Wherever the word "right" occurs in the listing below, copy that whole line.

Provided data:
*** Block opens ***

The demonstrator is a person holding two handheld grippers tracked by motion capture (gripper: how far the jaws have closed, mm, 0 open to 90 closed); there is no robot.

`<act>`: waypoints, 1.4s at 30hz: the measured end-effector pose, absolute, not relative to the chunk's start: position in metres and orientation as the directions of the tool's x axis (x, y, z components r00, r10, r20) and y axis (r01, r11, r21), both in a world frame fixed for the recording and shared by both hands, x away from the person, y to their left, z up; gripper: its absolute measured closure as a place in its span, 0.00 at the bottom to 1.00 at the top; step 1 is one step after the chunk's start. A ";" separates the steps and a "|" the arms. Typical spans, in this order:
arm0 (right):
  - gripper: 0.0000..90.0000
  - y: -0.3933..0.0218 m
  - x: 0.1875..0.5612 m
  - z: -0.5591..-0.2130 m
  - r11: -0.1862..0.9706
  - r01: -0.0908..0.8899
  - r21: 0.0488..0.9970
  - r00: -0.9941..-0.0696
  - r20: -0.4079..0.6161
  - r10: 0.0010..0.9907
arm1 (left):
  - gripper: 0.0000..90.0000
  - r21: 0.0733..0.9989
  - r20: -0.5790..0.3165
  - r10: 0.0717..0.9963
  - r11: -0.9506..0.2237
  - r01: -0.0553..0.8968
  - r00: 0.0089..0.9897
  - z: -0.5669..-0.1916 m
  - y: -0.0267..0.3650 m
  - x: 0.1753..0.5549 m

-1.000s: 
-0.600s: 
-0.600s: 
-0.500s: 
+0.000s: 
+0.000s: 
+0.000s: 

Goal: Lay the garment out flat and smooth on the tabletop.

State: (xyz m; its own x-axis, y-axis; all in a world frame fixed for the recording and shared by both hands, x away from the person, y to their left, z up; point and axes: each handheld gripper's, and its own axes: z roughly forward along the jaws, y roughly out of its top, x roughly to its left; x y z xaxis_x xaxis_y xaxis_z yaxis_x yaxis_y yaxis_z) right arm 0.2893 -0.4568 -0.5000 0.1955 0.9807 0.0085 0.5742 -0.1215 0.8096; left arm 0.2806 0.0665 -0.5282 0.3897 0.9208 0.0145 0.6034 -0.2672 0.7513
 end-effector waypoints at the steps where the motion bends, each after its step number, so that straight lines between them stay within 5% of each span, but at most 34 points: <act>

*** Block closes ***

Answer section:
arm0 (right):
State: (xyz m; its own x-axis, y-axis; all in a world frame fixed for the recording and shared by both hands, x away from the person, y to their left, z up; point and axes: each handheld gripper's, and its own axes: z roughly forward along the jaws, y roughly out of its top, x roughly to its left; x y z xaxis_x xaxis_y xaxis_z yaxis_x yaxis_y yaxis_z) right arm 0.2893 -0.4568 -0.5000 0.1955 0.9807 0.0085 0.5742 -0.1215 0.8096; left arm 0.2806 0.0665 -0.5282 0.3897 0.9208 0.0145 0.6034 -0.2672 0.7513

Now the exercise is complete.